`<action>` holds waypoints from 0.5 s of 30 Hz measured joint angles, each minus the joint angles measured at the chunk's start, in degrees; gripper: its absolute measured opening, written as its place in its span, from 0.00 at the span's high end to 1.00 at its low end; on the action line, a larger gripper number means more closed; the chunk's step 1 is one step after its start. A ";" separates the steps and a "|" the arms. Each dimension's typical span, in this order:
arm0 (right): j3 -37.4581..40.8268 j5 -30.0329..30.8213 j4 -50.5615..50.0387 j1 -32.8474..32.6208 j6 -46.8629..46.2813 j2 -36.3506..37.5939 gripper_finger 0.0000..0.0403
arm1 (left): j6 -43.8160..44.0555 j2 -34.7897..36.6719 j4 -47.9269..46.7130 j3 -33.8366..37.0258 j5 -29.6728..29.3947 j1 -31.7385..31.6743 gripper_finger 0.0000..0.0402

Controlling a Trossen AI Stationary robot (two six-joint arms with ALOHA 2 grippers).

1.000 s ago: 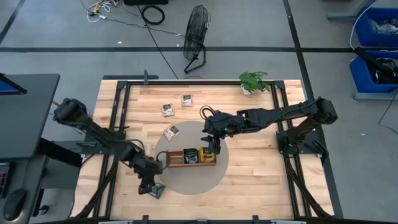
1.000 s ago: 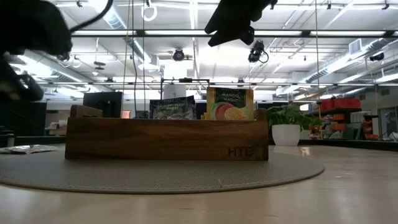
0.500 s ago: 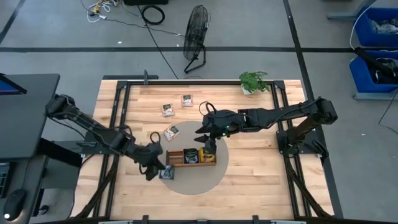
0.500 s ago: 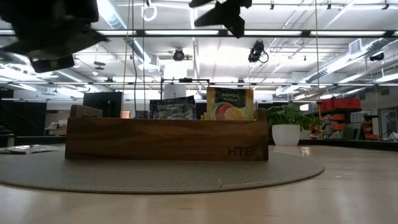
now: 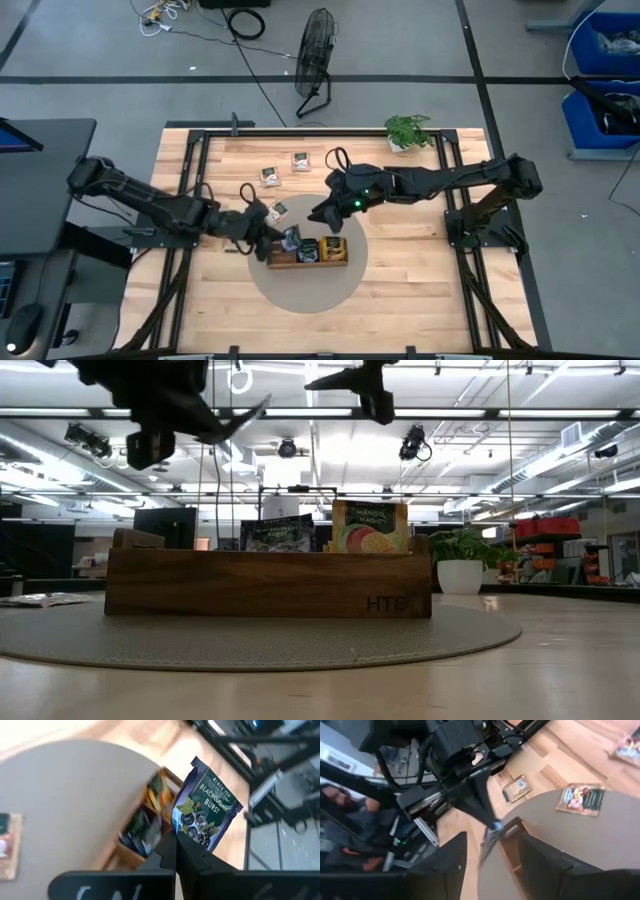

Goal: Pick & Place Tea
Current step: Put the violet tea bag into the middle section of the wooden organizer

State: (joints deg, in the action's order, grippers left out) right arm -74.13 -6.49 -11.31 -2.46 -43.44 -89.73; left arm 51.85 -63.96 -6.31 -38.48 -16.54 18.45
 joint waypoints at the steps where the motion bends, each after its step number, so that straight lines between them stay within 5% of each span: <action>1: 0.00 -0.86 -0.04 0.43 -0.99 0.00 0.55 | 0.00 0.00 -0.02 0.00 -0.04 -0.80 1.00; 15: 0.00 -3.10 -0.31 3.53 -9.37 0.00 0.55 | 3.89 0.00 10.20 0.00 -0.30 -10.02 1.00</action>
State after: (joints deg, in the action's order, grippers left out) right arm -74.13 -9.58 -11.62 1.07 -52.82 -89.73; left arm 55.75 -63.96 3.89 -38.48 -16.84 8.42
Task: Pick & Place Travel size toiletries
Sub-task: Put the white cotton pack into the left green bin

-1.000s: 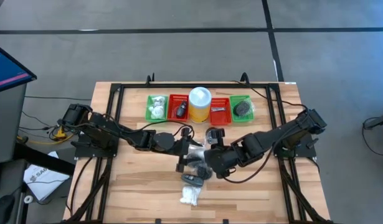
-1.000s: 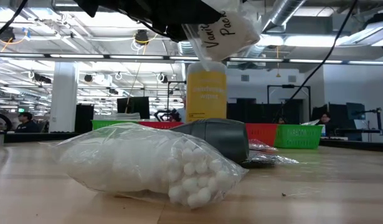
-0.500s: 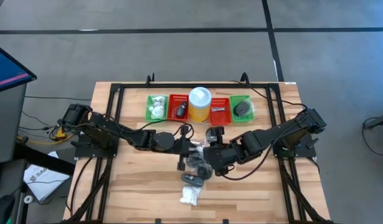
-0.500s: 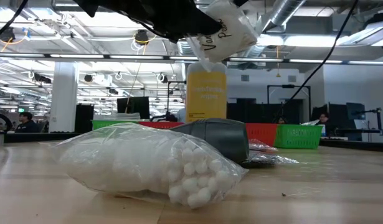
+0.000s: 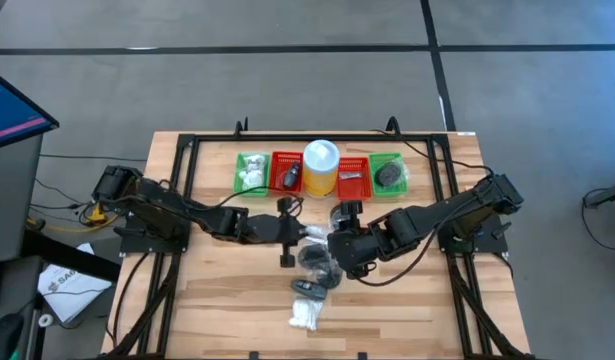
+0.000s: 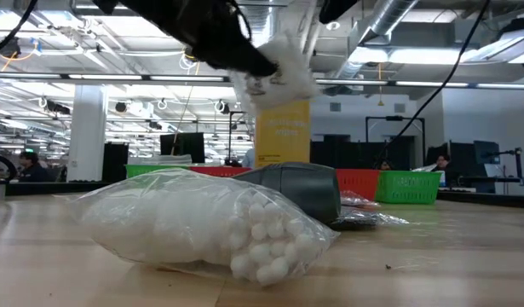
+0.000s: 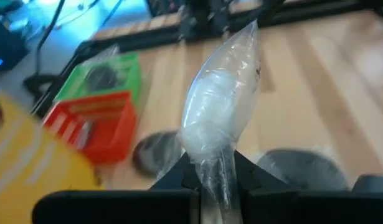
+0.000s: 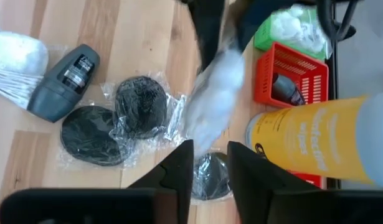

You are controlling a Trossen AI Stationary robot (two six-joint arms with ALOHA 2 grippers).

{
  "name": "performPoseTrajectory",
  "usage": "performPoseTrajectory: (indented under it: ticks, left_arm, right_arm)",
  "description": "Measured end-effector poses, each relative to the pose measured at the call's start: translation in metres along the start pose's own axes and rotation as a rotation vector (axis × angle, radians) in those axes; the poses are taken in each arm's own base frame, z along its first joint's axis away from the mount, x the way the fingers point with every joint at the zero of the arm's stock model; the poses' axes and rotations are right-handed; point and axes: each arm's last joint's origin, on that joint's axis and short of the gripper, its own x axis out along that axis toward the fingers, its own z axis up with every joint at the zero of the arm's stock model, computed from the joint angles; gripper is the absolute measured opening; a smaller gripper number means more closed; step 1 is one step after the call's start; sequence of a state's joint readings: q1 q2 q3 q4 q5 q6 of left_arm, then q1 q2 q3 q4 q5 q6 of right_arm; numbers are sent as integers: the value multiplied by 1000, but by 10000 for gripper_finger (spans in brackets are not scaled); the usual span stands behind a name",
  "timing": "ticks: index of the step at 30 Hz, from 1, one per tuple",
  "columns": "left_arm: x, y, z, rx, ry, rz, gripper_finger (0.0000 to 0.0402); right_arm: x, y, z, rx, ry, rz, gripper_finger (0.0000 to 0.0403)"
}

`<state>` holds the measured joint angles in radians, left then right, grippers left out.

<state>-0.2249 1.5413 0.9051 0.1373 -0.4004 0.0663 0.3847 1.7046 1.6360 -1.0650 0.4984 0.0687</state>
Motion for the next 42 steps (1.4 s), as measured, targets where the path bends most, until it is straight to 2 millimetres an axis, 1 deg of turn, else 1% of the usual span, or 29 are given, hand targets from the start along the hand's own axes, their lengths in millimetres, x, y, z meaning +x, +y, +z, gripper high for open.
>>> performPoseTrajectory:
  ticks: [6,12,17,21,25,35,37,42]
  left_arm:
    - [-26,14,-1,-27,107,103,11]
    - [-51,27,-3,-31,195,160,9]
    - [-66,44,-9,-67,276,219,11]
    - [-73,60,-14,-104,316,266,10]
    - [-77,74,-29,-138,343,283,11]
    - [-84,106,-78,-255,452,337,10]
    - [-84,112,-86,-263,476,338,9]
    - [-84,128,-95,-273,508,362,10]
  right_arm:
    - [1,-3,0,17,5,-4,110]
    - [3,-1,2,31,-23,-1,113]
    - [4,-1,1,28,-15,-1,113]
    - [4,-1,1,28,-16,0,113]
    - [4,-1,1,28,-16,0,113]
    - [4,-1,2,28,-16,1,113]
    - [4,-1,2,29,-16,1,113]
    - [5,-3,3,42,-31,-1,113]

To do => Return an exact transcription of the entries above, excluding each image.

Answer below =>
`<action>` holds waypoints from 0.5 s of 30 Hz measured joint angles, each minus the joint angles measured at the chunk's start, in degrees; gripper: its absolute measured opening, written as its place in its span, from 0.00 at the span's high end to 1.00 at its low end; on the action line, a larger gripper number means more closed; the chunk's step 1 is one step after its start. A ";" separates the steps and a "|" the arms. Each dimension's typical span, in this order:
arm0 (right): j3 -37.4581..40.8268 j5 -30.0329..30.8213 j4 -50.5615..50.0387 j1 -32.8474..32.6208 j6 -46.8629..46.2813 j2 -36.3506..37.5939 gripper_finger 0.0000..0.0403
arm1 (left): j6 -43.8160..44.0555 j2 -34.7897..36.6719 j4 -47.9269..46.7130 j3 -33.8366..37.0258 j5 -29.6728..29.3947 j1 -31.7385..31.6743 gripper_finger 0.0000..0.0402

Controlling a Trossen AI Stationary robot (two six-joint arms with ALOHA 2 grippers).

1.000 s ago: 
1.000 s ago: 
0.500 s ago: 
0.500 s ago: 
now: 

Goal: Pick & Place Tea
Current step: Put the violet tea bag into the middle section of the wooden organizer

State: (joints deg, in the action's order, grippers left out) right arm -74.13 -6.49 -11.31 -2.46 -43.44 -89.73; left arm 51.85 -63.96 -6.31 -38.48 -16.54 18.45
 joint waypoints at the steps where the motion bends, each after its step number, so that straight lines between them stay within 5% of each span: <action>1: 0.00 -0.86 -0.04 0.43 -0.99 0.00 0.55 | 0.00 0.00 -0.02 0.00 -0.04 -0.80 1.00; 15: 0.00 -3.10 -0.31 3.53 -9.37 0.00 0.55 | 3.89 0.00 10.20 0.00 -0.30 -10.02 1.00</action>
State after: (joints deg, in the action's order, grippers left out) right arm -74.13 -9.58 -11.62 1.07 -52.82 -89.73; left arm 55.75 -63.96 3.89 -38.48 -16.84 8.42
Task: Pick & Place Travel size toiletries
Sub-task: Put the white cotton pack into the left green bin

-1.000s: 
-1.000s: 
-0.500s: 
-0.500s: 
+0.000s: 
+0.000s: 
+0.000s: 
+0.000s: 

You are controlling a Trossen AI Stationary robot (two six-joint arms with ALOHA 2 grippers).

{
  "name": "performPoseTrajectory",
  "usage": "performPoseTrajectory: (indented under it: ticks, left_arm, right_arm)",
  "description": "Measured end-effector poses, each relative to the pose measured at the call's start: translation in metres along the start pose's own axes and rotation as a rotation vector (axis × angle, radians) in those axes; the poses are taken in each arm's own base frame, z along its first joint's axis away from the mount, x the way the fingers point with every joint at the zero of the arm's stock model; the poses' axes and rotations are right-handed; point and axes: each arm's last joint's origin, on that joint's axis and short of the gripper, its own x axis out along that axis toward the fingers, its own z axis up with every joint at the zero of the arm's stock model, computed from the joint angles; gripper is the absolute measured opening; a smaller gripper number means more closed; step 1 is one step after the call's start; sequence of a state's joint readings: q1 q2 q3 q4 q5 q6 of left_arm, then q1 q2 q3 q4 q5 q6 of right_arm; numbers are sent as integers: the value multiplied by 1000, but by 10000 for gripper_finger (spans in brackets are not scaled); the usual span stands behind a name",
  "timing": "ticks: index of the step at 30 Hz, from 1, one per tuple",
  "columns": "left_arm: x, y, z, rx, ry, rz, gripper_finger (0.0000 to 0.0402); right_arm: x, y, z, rx, ry, rz, gripper_finger (0.0000 to 0.0403)"
}

`<state>` holds the measured joint angles in radians, left then right, grippers left out.

<state>-0.2249 1.5413 0.9051 0.1373 -0.4004 0.0663 0.3847 1.7046 1.6360 -1.0650 0.4984 0.0687</state>
Motion for the next 42 steps (1.4 s), as measured, targets where the path bends most, until it is straight to 2 millimetres an axis, 1 deg of turn, else 1% of the usual span, or 29 are given, hand targets from the start along the hand's own axes, their lengths in millimetres, x, y, z meaning +x, +y, +z, gripper high for open.
>>> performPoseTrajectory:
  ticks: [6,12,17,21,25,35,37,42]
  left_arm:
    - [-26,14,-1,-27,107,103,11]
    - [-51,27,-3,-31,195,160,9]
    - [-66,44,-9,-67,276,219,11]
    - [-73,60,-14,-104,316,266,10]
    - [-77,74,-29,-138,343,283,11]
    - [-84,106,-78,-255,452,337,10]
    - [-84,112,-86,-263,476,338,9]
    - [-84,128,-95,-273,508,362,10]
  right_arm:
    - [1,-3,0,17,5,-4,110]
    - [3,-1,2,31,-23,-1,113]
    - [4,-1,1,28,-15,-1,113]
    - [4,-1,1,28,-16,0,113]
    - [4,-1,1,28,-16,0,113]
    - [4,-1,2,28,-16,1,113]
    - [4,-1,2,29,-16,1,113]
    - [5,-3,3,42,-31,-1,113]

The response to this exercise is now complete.